Mais Keith Ellison, 43 ans, rechigne à être étiqueté de premier musulman ou premier Noir, regrettant que l'intérêt porté à sa religion puisse rendre inaudible son programme, axé sur la défense des plus pauvres, une couverture santé universelle, le développement des énergies renouvelables et sur le retrait des soldats américains d'Irak.
Né à Detroit (Michigan, nord) dans une famille catholique, Keith Ellison s'est converti à l'islam à 19 ans. Il a été proche durant 18 mois de Nation of Islam, le mouvement noir radical de Louis Farrakhan dans le milieu des années 1990. Devenu avocat, il reconnaît et déplore aujourd'hui le caractère antisémite et antiblanc de ce mouvement et se présente comme un musulman modéré prêt à travailler avec des personnes de n'importe quelle religion ou n'importe quelle origine.
Mais, ses adversaires l'accusent toujours d'antisémitisme et d'extrémisme.
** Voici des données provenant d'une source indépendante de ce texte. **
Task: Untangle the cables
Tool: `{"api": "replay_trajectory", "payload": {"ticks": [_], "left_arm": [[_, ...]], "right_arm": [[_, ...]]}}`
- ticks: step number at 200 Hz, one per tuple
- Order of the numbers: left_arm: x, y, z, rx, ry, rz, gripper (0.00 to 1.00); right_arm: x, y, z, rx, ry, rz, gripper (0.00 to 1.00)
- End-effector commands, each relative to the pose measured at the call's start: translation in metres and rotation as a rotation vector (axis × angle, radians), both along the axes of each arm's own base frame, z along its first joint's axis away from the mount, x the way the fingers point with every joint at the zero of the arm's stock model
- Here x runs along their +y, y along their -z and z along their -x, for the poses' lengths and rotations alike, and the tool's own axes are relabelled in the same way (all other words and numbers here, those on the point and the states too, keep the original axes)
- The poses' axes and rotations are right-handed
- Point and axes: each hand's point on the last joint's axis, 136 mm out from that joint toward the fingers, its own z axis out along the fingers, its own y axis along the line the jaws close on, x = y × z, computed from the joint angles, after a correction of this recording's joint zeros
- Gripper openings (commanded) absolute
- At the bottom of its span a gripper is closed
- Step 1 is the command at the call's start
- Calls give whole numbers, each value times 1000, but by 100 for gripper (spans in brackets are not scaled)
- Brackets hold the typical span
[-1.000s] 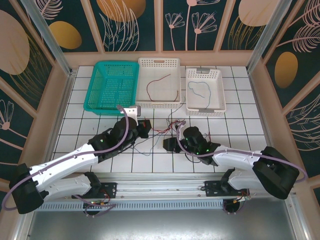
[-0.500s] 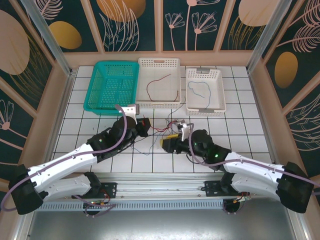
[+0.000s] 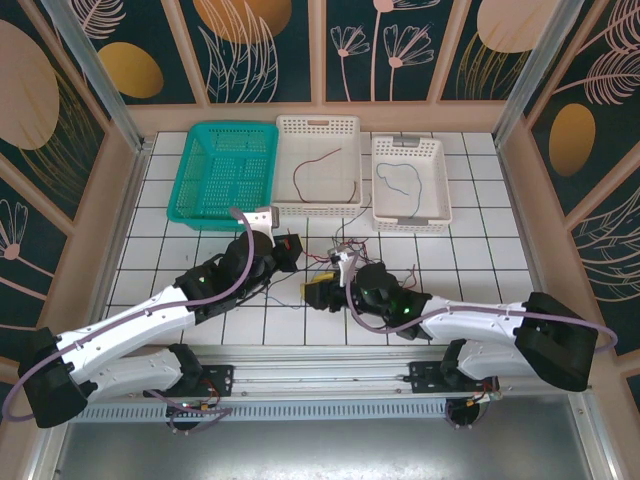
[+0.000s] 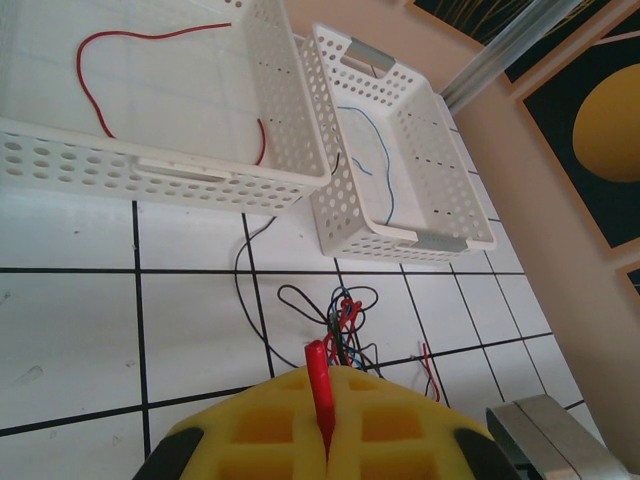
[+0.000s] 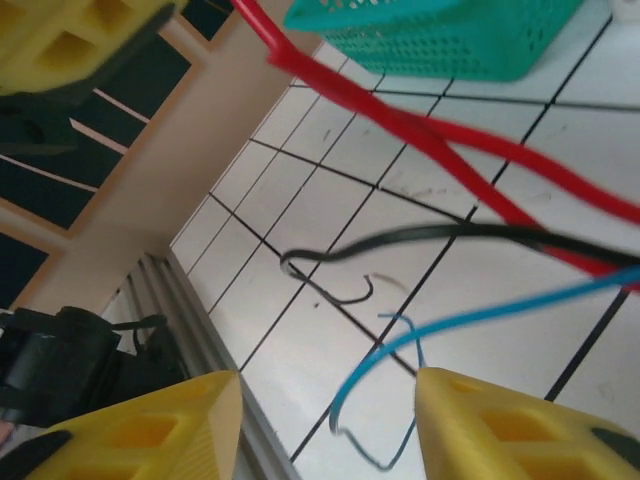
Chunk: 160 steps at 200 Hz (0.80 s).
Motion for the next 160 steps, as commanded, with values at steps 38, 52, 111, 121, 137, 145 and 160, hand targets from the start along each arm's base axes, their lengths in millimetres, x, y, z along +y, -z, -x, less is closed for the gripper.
{"api": "replay_trajectory", "payload": {"ticks": [38, 52, 111, 121, 137, 145, 160], "left_arm": [[20, -28, -3, -60, -75, 21, 0], [32, -29, -2, -68, -100, -18, 0], [88, -45, 10, -108, -189, -161, 0], [95, -48, 12, -115, -200, -182, 0], [106, -53, 14, -125, -219, -216, 0], [111, -54, 16, -126, -228, -232, 0], [118, -57, 18, -133, -242, -253, 0]], "right_arm": [[-9, -20, -13, -41, 108, -62, 0], [-28, -21, -14, -50, 157, -46, 0], [-126, -40, -29, -42, 416, -31, 0], [-143, -46, -33, -37, 463, -37, 0], [-165, -54, -38, -32, 530, -32, 0], [-174, -58, -40, -30, 563, -25, 0], [-188, -67, -43, -31, 617, -17, 0]]}}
Un responsable républicain du Minnesota a affirmé récemment que Keith Ellison qui se présente sous les couleurs démocrates était proche de l'extrême gauche et que comme avocat, il défendait en priorité les tueurs de policiers.
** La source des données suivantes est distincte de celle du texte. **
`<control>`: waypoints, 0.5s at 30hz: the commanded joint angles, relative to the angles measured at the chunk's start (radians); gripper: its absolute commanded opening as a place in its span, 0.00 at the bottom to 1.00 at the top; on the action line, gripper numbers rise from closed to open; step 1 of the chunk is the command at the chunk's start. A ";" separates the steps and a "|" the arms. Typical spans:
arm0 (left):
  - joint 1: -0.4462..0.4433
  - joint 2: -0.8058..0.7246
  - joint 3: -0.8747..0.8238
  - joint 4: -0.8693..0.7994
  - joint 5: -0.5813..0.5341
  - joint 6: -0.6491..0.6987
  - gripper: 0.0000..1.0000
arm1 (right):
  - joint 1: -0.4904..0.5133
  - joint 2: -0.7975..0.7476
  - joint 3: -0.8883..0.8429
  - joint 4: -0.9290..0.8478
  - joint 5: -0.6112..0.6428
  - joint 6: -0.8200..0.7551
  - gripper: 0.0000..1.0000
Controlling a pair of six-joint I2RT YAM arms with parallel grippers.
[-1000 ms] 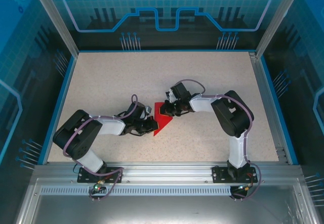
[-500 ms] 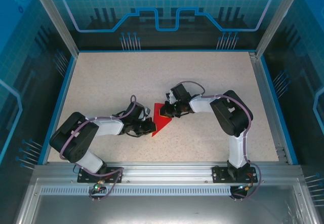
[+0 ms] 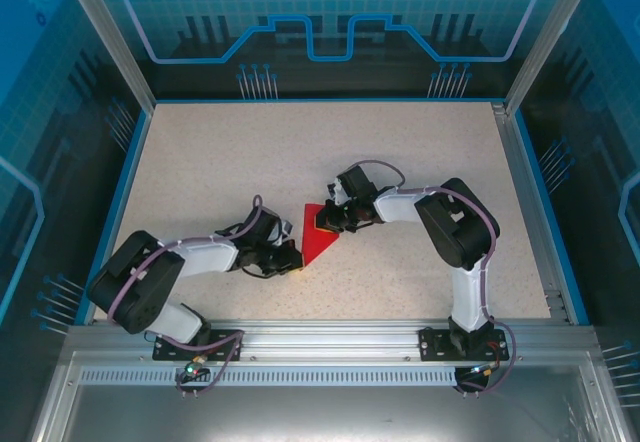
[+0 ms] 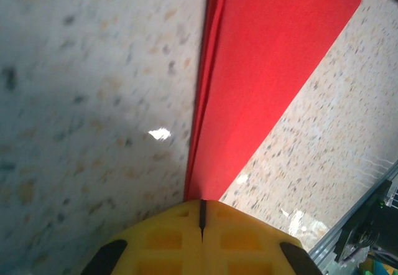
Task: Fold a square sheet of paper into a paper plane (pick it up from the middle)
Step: Fourth fold the wing at the center of the table.
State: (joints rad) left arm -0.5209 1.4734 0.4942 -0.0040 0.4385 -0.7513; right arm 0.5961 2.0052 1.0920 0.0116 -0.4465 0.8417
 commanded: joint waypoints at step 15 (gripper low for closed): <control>0.023 -0.219 0.071 -0.233 -0.039 -0.029 0.15 | 0.004 0.066 -0.023 -0.061 0.097 0.014 0.08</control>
State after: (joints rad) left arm -0.5137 1.2438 0.5049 -0.2783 0.4084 -0.7605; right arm 0.5968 2.0060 1.0920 0.0128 -0.4461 0.8497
Alors que son adversaire républicain est juif, M. Ellison a reçu le soutien du Conseil national des juifs démocrates et d'un important journal de la communauté juive de Minneapolis.
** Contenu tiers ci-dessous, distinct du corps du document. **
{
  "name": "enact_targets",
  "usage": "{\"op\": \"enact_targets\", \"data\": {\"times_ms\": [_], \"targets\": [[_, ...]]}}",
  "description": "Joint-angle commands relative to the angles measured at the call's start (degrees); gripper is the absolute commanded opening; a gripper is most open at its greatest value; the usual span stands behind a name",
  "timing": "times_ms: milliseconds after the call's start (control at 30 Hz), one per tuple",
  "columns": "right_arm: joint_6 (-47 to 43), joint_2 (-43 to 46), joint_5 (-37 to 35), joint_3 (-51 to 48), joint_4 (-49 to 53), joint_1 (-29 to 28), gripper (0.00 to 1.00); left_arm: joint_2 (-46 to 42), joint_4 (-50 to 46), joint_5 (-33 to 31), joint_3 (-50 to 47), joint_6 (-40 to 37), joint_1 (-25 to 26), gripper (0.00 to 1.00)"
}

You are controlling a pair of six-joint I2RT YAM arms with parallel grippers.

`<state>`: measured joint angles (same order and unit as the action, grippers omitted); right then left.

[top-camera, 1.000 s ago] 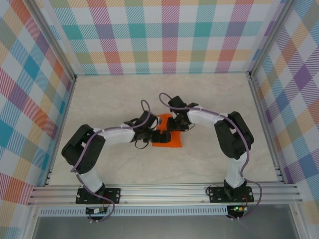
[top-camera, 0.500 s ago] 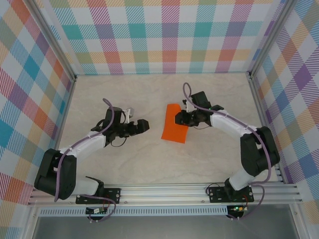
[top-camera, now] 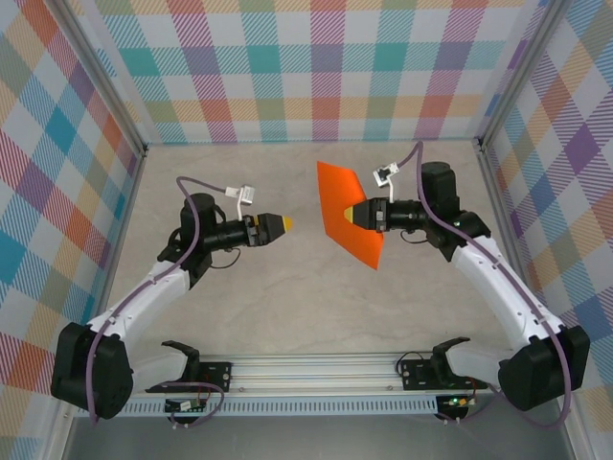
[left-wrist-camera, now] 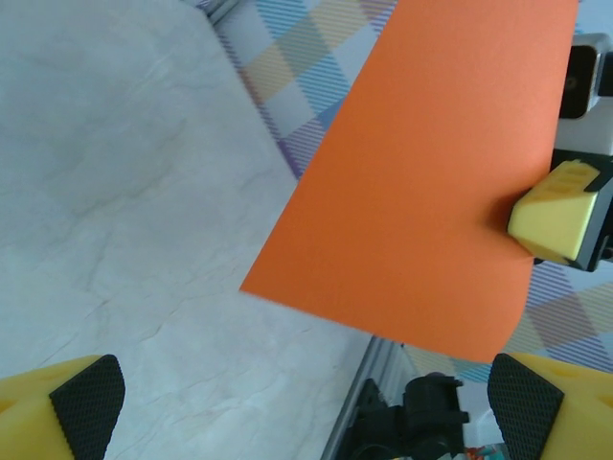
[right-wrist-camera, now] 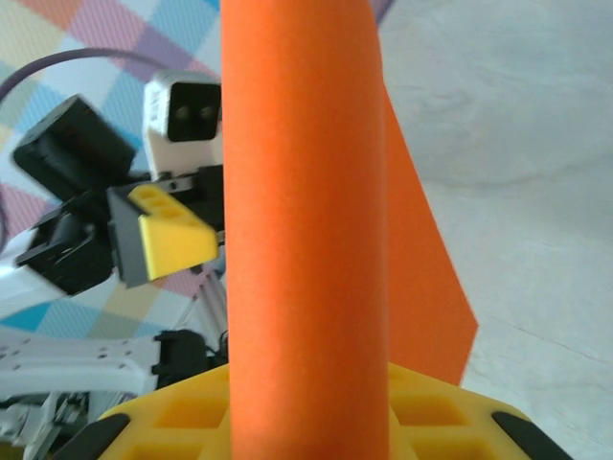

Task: Fold a paper plane with a square sheet of paper (fold left side to right side)
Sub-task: Pick up the square sheet of paper from the center of the table, then place a square sheet of paper at the center of the table.

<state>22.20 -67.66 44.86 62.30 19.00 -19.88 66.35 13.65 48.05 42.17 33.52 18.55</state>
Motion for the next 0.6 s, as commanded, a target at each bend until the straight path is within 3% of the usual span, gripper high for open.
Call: {"op": "enact_targets", "data": {"times_ms": [0, 567], "targets": [[-1.5, 1.0, 7.2, 2.5, 1.7, -0.2, 0.26, -1.5, 6.2, 4.4, 2.3, 2.9, -0.1, 1.0], [3.2, 1.7, 12.8, 4.8, -2.1, -6.2, 0.27, 0.2, 5.5, 7.3, 7.8, -1.2, 7.4, 1.0]]}}
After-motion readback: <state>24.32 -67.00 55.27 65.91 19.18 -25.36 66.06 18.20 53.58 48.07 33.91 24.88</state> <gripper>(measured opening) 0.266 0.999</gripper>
Keith Ellison dénonce la politique du gouvernement Bush, s'oppose à ceux qui brandissent le choc des civilisations et rappelle que les musulmans (4 millions aux Etats-Unis), ont des aspirations partagées par tous les Américains: avoir une bonne éducation, créer une entreprise, avoir un lieu de culte.
Selon Kathryn Pearson, professeur de sciences politiques à l'université du Minnesota, le fait que Keith Ellison soit musulman est "probablement un plus pour une petite partie de l'électorat et un moins pour une autre partie". "Ses positions politiques et idéologiques sont ce qui compte le plus pour la plupart des électeurs", estime-t-elle lors d'un entretien à l'AFP. "Mais cela ne veut pas dire que sa religion n'est pas un facteur", s'empresse-t-elle d'ajouter.
Les électeurs qui ne souhaitent pas voter pour lui car il est musulman n'auraient de toute façon pas voté pour lui en raison de son programme très à gauche sur l'échiquier politique américain.
Keith Ellison affirme que son engagement politique date du temps du combat sur les campus américains contre l'apartheid en Afrique du Sud. Avant de se présenter au Congrès des Etats-Unis, il a siégé durant deux mandats au Congrès du Minnesota.
"C'est quelqu'un d'authentique, il est éloquent", estime Jillian Lay, 50 ans, venue assister à l'une de ses réunions. Indécise au départ, elle affirme désormais qu'elle votera pour lui le 7 novembre.